There may have been plenty of clouds in the sky this week, but the outlook is brighter than it has been for some time.
While the latest step towards the new normal came too late for Debenhams, which closed its doors for a final time on Saturday, it was greeted with a huge sigh of relief by the many restaurants and bars that were unable to reopen until punters were allowed inside again. Ditto the nation’s huggers, who’ve spent more than a year on a strict no-hugs diet and have been throwing Johnson’s “heavy dose of caution” to the wind this week. But there have been no jubilant celebrations. The Covid pandemic has taken too much of a toll on our towns and cities for that, as has become even more evident this week.
The hope was that the restaurants and bars that did not reopen on 12 April would throw open their doors this Monday. Many didn’t, however, and the sad reality is that some never will. While there is much talk of the reinvention of the high street, even if it does happen, it won’t happen overnight. But the good times will roll again and now Covid has taught us what really matters – ‘carbon, communities and colleagues’, as SEGRO chief executive David Sleath neatly puts it – the hope is they will be more sustainable than the good old days.
For all the voids on our high streets, there is cause for optimism. Talking to Property Week ahead of next week’s virtual Industrial & Logistics Conference & Showcase (26-27 May), Sleath gave me a taster of his keynote speech and explained the rationale behind the relaunch of its Responsible SEGRO strategy.
Core to the strategy is a holistic vision of the future in which shed space is not just thrown up on the outskirts of towns or in industrial hotspots but is built in increasingly urban locations and integrated with other uses such as residential. This space should also be as low-carbon as possible and support local communities, argues Sleath.
“Fundamentally, we provide employment space,” he reasons. “We create nice shiny buildings that are going to employ lots of people and we want to make sure that the local community benefits from that. A lot of the people in those communities are living in deprived areas. We don’t want them to be observers of regeneration that’s going on around them but not to benefit from it.”
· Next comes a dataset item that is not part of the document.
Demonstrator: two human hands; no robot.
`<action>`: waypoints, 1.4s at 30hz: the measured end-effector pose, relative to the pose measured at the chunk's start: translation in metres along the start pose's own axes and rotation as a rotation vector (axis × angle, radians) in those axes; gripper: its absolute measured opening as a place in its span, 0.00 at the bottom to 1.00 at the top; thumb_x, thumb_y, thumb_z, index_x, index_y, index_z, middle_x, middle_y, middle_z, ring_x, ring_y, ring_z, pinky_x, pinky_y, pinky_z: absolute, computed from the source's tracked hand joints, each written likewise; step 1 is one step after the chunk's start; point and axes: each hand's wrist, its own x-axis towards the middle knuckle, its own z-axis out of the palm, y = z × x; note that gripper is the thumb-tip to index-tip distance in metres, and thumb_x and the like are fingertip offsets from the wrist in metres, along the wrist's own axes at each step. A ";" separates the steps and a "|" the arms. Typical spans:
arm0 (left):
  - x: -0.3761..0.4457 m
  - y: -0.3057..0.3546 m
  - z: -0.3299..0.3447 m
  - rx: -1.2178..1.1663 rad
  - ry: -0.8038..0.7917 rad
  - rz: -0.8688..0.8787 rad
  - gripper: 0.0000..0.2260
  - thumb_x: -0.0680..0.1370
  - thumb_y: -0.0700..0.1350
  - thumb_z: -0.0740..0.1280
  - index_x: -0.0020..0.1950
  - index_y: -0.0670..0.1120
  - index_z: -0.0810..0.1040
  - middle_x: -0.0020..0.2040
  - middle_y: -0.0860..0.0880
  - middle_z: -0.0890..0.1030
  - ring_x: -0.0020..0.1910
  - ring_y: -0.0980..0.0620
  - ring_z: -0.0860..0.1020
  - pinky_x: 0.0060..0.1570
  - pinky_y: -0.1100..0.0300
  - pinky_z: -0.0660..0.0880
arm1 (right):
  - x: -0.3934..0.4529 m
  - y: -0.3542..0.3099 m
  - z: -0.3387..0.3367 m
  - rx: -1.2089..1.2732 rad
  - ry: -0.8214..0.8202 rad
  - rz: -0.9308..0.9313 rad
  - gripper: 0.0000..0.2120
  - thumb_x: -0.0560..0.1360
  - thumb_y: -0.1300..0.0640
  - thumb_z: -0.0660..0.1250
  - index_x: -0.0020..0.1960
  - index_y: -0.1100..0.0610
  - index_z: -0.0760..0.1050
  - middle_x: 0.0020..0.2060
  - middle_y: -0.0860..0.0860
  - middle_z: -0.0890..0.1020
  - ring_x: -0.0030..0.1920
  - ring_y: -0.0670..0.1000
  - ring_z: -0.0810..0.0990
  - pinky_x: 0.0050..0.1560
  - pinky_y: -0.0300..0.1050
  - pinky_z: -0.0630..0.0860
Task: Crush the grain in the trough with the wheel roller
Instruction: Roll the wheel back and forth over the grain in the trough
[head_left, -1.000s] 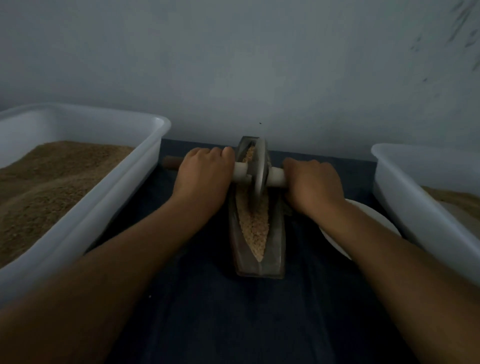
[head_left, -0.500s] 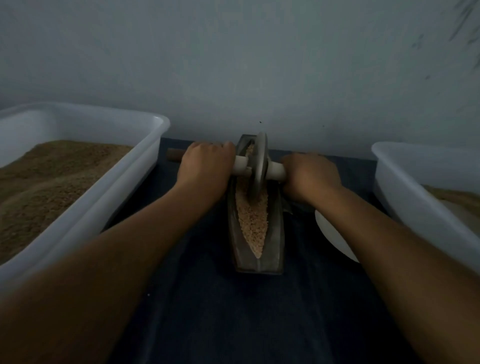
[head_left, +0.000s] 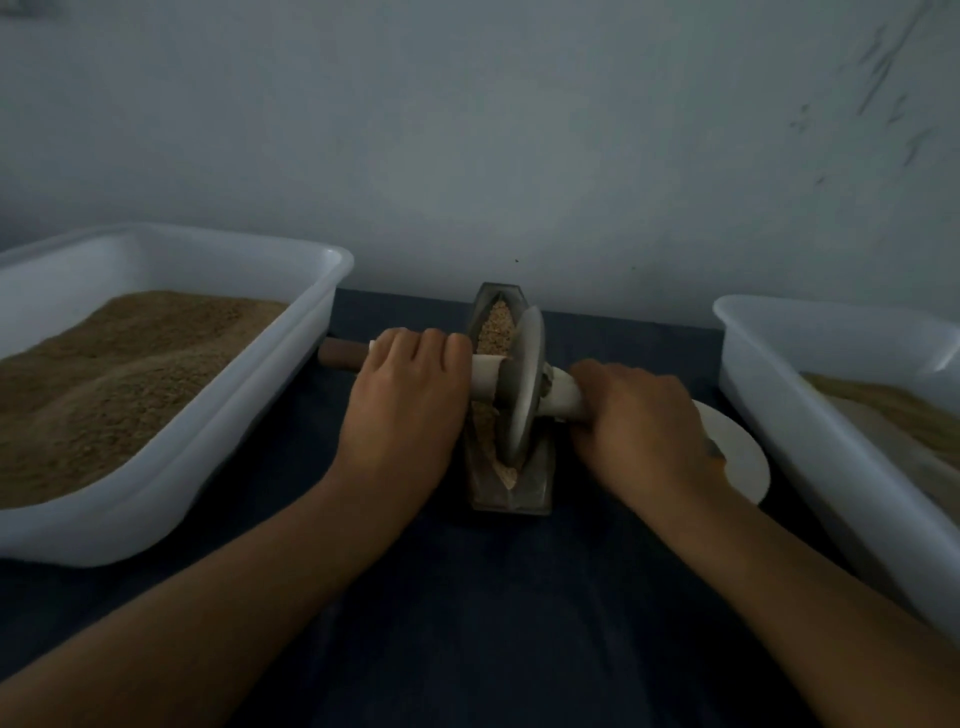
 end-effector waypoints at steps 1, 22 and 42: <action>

Sleath makes another important point. While the jury is out on whether occupiers are prepared to pay more for green space, he believes that in the future only the most sustainable buildings will attract investment or premium occupiers. That certainly appears to be the direction of travel. As we report this week, Qatari Diar has just secured a £450m green loan to finance the construction of The Chancery Rosewood, its luxury retail and hotel scheme in London’s Grosvenor Square.
Tellingly, HSBC, one of the five lenders, says the loan will help the bank deliver on its global ambition to facilitate up to $1trn of sustainable financing and investment by 2030. It is not the only one starting to see sustainability credentials as ‘need to have’ rather than ‘nice to have’, as the speakers at Property Week’s Property Finance & Investment Forum on 3 June will attest.
It would, of course, be nice if the new normal featured fewer empty units, but if it is more sustainable and community-focused than the old normal, I’ll take that.